Molly saw them, too, and froze in her tracks.

“What are they doing?”

“That’s a crime scene.” He nodded toward the other room. “Trespassing and vandalism, at least.” Who knew what other charges he’d come up with after the girl was well enough to start talking? If he had his way, he’d track down her friends, lock them up, and then throw away the key. Although he was sure their rich mommies and daddies up North would hire them expensive lawyers, and he’d never get the chance. “We’ve got to record and save the evidence.”

“Am I going to get my books back?”

“Eventually, after they’ve been processed.”

“Does ‘processed’ mean dusting them for fingerprints?” She sounded excited. She was craning her neck to look back at his techs, even as he was steering her toward the stairs.

“Uh . . . maybe.”

That brought her head sharply back around. “What do you mean, ‘maybe’? Those books were stolen.

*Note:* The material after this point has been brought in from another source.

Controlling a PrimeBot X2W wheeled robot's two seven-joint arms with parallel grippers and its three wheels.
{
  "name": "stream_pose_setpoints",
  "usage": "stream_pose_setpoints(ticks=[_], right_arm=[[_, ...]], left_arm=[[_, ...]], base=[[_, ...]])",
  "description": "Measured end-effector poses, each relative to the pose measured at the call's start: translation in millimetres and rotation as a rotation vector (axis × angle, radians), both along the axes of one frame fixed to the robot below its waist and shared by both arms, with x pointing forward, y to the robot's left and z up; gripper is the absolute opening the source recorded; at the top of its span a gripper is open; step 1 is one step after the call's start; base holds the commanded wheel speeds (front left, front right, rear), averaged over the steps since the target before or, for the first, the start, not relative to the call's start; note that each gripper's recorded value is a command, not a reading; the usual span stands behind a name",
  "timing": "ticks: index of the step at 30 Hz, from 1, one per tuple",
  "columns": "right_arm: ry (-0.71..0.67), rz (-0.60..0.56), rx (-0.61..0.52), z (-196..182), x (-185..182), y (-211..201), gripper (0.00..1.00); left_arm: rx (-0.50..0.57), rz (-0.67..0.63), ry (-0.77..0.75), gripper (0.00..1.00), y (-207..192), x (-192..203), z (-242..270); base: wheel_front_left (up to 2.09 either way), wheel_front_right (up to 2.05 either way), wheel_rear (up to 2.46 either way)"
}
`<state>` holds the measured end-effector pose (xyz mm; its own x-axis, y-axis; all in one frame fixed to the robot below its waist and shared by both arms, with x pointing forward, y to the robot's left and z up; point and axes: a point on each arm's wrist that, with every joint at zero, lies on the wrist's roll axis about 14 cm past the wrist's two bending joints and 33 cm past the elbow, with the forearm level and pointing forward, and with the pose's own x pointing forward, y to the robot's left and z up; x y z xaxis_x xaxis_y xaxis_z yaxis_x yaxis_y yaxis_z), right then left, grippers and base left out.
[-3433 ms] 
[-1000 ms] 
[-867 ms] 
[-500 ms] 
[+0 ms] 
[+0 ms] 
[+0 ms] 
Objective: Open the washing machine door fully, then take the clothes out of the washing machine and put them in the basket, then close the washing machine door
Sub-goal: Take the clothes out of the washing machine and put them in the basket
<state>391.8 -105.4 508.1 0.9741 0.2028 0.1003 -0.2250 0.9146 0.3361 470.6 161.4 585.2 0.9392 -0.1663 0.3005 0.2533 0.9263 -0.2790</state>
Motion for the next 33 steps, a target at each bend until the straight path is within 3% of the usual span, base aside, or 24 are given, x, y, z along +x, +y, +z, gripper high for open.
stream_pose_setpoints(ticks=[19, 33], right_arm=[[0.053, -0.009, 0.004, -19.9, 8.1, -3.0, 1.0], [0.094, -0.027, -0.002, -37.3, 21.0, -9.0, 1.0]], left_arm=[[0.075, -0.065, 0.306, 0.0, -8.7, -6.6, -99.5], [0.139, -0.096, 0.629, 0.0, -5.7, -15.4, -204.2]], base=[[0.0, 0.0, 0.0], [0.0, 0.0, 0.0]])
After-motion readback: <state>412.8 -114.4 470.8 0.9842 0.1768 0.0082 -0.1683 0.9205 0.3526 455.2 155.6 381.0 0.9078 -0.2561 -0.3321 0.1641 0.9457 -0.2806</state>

And whoever stole them is probably the person who left Baby Aphrodite in my library. You should see if any of those prints match the ones left on that box we found her in.”

That halted him in his tracks. “Baby Aphrodite?”

“Yes, didn’t I tell you? I renamed the baby Aphrodite last night on Facebook. I had to. Do you know that people were calling her Baby Garbage Sacks?”

“Yes, well, I was made aware of that—”

Her hands went to her hips. “Then why didn’t you do anything about it? It’s unconscionable to call an innocent baby Garbage Sacks! And you’re in the perfect position of authority to put a stop to such nonsense.”

“Well,” he said, taken aback. “It’s not really the sheriff’s job to—”

“Set an example for the people of your town? I think it is. Especially when they’re doing things like that.” She waved a hand in the direction of the vandalized media room. “That is simply amoral.”

“Hey, now hold on a second.” UnconscionableAmoral? He wasn’t going to let her stand there and bark SAT words at him like he was one of her patrons. “This wasn’t done by locals.”

Her dark eyes widened. “How do you know?”

“Because I don’t recognize that graffiti. And I don’t recognize that girl. So most likely what we’ve got here is nothing but a bunch of Sunshine Kids—”

“Sunshine kids? What are sunshine kids?”

Damn. So much for getting out of this without doing anything foolish.

“Never mind. Thanks for all your help. If we have any further questions, someone will be in touch. Let me walk you out.”

He held out his hand to escort her down the stairs.

This was yet another mistake. She glanced at his hand, then at the stairs. She was wearing heels, but they were of a sensible height (of course). She didn’t need his help and was miffed not only at the offer, but at his not sharing more information about the crime.

“Thanks, but I can see myself out,” she said, before beginning to descend the steps on her own. “I’ll let you know if I run across any more crimes I can help you solve.”

Then she was gone.

Great. Just great. He’d blown it again. Of course.